WORK INSTRUCTIONS:
Counting every line in the entries below where the word "camera" occurs, report how many there are. Give only that number.

[Source data]
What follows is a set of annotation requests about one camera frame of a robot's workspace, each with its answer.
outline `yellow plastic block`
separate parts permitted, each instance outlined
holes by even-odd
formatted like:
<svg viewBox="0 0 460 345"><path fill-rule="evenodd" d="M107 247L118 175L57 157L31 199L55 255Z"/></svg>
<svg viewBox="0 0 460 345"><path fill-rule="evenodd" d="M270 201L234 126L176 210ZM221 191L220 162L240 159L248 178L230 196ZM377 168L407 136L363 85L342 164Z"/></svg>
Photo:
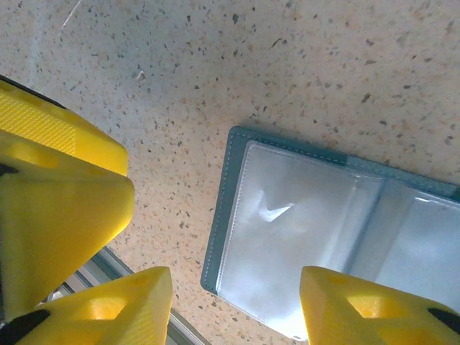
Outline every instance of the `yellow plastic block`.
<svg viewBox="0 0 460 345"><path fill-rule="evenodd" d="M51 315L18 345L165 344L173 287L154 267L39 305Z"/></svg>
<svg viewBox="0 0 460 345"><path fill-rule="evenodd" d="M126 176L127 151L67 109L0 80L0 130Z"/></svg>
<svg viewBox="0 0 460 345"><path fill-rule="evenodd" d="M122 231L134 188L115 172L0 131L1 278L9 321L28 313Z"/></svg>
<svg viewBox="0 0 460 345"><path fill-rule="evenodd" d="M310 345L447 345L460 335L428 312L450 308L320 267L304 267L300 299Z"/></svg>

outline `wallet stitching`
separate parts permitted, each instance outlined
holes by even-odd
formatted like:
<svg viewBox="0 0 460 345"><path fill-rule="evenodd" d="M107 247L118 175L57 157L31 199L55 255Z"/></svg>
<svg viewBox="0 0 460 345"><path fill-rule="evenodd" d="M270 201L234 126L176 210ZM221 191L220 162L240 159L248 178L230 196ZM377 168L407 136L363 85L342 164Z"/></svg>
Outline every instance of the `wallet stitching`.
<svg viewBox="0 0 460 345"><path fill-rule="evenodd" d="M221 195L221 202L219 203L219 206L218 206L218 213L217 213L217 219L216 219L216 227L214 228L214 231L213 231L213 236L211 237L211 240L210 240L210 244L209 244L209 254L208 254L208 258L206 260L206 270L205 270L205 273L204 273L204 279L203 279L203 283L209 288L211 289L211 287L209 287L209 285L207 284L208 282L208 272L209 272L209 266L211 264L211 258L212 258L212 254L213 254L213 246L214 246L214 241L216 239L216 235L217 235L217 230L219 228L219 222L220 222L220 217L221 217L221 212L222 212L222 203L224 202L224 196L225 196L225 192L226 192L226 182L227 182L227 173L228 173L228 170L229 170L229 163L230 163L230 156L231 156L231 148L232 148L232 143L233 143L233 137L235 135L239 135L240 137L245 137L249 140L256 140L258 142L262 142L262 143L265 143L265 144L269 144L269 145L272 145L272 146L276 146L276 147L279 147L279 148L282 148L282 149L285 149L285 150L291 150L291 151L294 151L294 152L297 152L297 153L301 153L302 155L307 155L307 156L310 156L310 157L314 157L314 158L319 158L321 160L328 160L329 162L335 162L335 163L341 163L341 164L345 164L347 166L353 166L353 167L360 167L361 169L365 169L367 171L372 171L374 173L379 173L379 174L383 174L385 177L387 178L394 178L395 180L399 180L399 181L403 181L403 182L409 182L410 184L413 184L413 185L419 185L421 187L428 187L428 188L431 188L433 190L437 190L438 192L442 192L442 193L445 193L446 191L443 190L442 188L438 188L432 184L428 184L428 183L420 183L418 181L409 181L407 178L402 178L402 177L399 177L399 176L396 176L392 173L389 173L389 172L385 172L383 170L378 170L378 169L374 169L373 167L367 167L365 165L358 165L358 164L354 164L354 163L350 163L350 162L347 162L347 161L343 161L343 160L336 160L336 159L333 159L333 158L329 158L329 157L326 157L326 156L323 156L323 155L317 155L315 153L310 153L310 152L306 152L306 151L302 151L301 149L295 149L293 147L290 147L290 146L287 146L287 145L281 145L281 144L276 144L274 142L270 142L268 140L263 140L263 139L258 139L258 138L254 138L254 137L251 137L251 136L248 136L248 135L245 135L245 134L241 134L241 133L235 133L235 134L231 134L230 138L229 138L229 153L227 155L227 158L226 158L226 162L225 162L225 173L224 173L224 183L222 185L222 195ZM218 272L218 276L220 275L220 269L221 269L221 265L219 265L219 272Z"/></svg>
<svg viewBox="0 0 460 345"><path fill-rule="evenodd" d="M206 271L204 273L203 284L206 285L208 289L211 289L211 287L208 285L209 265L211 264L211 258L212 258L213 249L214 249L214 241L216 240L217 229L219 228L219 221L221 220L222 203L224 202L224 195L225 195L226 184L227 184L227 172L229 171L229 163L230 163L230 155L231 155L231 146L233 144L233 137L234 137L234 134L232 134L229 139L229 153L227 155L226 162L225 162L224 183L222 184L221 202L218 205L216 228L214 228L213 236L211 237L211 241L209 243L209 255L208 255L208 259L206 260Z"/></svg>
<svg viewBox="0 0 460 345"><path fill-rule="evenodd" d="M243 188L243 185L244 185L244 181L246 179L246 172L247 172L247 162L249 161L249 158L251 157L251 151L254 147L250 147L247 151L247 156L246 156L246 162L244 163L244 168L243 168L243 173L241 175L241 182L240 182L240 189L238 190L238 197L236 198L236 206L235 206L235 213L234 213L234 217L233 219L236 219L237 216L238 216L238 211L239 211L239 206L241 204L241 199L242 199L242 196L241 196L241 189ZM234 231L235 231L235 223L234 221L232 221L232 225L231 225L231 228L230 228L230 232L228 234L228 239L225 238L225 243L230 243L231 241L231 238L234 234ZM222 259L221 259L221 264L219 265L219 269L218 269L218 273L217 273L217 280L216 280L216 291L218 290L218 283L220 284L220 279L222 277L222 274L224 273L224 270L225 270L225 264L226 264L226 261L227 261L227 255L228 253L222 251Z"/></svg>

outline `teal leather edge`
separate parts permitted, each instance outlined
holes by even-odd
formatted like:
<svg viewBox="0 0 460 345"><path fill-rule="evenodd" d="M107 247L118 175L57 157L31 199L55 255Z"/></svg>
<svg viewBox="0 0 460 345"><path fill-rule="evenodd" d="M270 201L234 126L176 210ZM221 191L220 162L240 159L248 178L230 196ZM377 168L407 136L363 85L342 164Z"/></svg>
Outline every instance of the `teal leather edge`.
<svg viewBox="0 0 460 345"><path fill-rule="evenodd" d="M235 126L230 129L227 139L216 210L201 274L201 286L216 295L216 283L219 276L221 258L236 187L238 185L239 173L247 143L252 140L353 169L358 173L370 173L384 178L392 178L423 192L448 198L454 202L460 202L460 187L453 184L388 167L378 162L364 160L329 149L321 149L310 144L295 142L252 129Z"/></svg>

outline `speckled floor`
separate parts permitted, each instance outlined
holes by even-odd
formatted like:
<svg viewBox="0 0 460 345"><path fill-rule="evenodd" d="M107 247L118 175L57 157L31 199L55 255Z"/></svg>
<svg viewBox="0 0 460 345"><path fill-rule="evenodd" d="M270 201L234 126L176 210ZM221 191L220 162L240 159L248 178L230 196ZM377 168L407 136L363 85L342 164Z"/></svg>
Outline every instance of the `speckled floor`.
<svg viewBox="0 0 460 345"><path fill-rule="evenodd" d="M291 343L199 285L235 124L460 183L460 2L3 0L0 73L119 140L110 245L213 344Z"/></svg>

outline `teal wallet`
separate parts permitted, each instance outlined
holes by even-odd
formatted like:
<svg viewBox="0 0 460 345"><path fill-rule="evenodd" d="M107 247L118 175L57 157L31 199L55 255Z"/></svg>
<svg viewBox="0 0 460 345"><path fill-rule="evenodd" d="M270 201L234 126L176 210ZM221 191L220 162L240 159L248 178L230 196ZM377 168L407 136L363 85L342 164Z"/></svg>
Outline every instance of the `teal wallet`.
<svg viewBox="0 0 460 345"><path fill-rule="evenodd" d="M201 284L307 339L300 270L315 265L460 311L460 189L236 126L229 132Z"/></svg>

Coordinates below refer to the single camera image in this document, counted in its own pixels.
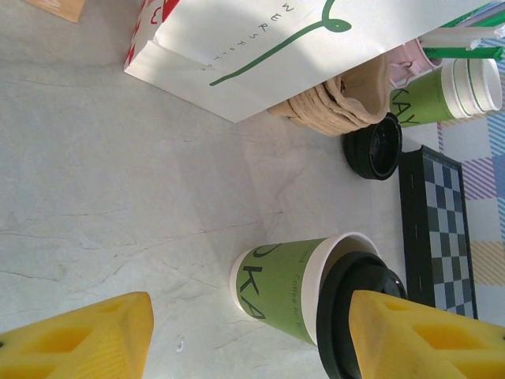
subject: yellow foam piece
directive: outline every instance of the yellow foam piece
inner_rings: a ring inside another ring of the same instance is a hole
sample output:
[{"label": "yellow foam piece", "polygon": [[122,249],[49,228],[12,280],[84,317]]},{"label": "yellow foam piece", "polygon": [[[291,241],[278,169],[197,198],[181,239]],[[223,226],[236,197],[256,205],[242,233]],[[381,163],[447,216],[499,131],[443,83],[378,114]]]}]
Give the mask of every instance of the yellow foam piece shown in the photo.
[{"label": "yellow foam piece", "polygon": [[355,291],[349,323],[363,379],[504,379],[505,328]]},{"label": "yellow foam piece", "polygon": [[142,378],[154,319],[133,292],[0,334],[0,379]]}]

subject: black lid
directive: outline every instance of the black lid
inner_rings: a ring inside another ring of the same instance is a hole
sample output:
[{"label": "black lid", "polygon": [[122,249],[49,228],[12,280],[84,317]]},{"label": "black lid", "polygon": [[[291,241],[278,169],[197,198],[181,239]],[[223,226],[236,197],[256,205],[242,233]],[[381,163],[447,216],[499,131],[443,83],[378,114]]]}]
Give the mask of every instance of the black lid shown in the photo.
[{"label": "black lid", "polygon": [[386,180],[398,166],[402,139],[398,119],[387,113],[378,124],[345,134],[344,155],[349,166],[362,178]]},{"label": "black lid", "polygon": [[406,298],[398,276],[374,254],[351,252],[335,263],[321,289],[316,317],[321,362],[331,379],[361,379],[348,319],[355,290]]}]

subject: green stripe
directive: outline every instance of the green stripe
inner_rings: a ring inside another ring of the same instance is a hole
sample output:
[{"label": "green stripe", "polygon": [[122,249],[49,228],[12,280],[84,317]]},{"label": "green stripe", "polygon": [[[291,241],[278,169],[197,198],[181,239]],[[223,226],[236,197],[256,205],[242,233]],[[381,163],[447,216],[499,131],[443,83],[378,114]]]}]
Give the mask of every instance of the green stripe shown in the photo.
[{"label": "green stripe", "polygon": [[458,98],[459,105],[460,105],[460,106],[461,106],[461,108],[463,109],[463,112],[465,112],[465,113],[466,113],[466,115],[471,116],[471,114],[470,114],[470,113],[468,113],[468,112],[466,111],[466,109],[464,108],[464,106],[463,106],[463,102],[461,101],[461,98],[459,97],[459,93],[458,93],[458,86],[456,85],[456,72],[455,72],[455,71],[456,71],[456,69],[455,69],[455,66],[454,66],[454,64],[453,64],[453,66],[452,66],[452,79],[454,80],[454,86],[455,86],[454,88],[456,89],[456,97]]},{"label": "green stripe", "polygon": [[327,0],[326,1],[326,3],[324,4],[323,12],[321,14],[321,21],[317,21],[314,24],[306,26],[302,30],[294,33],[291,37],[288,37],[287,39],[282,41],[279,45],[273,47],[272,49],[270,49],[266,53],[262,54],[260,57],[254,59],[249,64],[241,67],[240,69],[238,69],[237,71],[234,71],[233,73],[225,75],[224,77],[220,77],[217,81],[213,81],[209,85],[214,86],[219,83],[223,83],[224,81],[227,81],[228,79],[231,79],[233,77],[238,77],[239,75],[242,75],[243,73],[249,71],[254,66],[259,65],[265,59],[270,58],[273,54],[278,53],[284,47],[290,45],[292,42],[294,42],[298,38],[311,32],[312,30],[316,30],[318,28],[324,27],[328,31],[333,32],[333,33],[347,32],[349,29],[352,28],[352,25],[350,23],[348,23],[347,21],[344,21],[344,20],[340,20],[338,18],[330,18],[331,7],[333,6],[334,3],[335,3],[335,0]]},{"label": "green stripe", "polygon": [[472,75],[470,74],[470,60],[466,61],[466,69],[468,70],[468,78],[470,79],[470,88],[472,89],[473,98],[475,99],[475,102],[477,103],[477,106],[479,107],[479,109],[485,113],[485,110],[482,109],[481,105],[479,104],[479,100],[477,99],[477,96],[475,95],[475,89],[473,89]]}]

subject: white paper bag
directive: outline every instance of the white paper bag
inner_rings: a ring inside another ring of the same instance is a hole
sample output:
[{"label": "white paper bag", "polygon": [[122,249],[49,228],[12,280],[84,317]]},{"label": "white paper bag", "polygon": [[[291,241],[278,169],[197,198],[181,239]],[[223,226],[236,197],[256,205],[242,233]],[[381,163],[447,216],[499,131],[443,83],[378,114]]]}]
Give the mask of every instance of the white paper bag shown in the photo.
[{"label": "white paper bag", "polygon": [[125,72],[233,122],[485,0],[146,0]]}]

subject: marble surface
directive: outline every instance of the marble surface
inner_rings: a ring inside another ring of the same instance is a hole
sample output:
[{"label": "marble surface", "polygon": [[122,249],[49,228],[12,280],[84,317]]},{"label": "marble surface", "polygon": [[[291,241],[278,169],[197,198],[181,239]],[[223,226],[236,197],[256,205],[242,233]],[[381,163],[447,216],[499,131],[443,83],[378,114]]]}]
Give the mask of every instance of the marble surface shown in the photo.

ANSWER TO THE PROBLEM:
2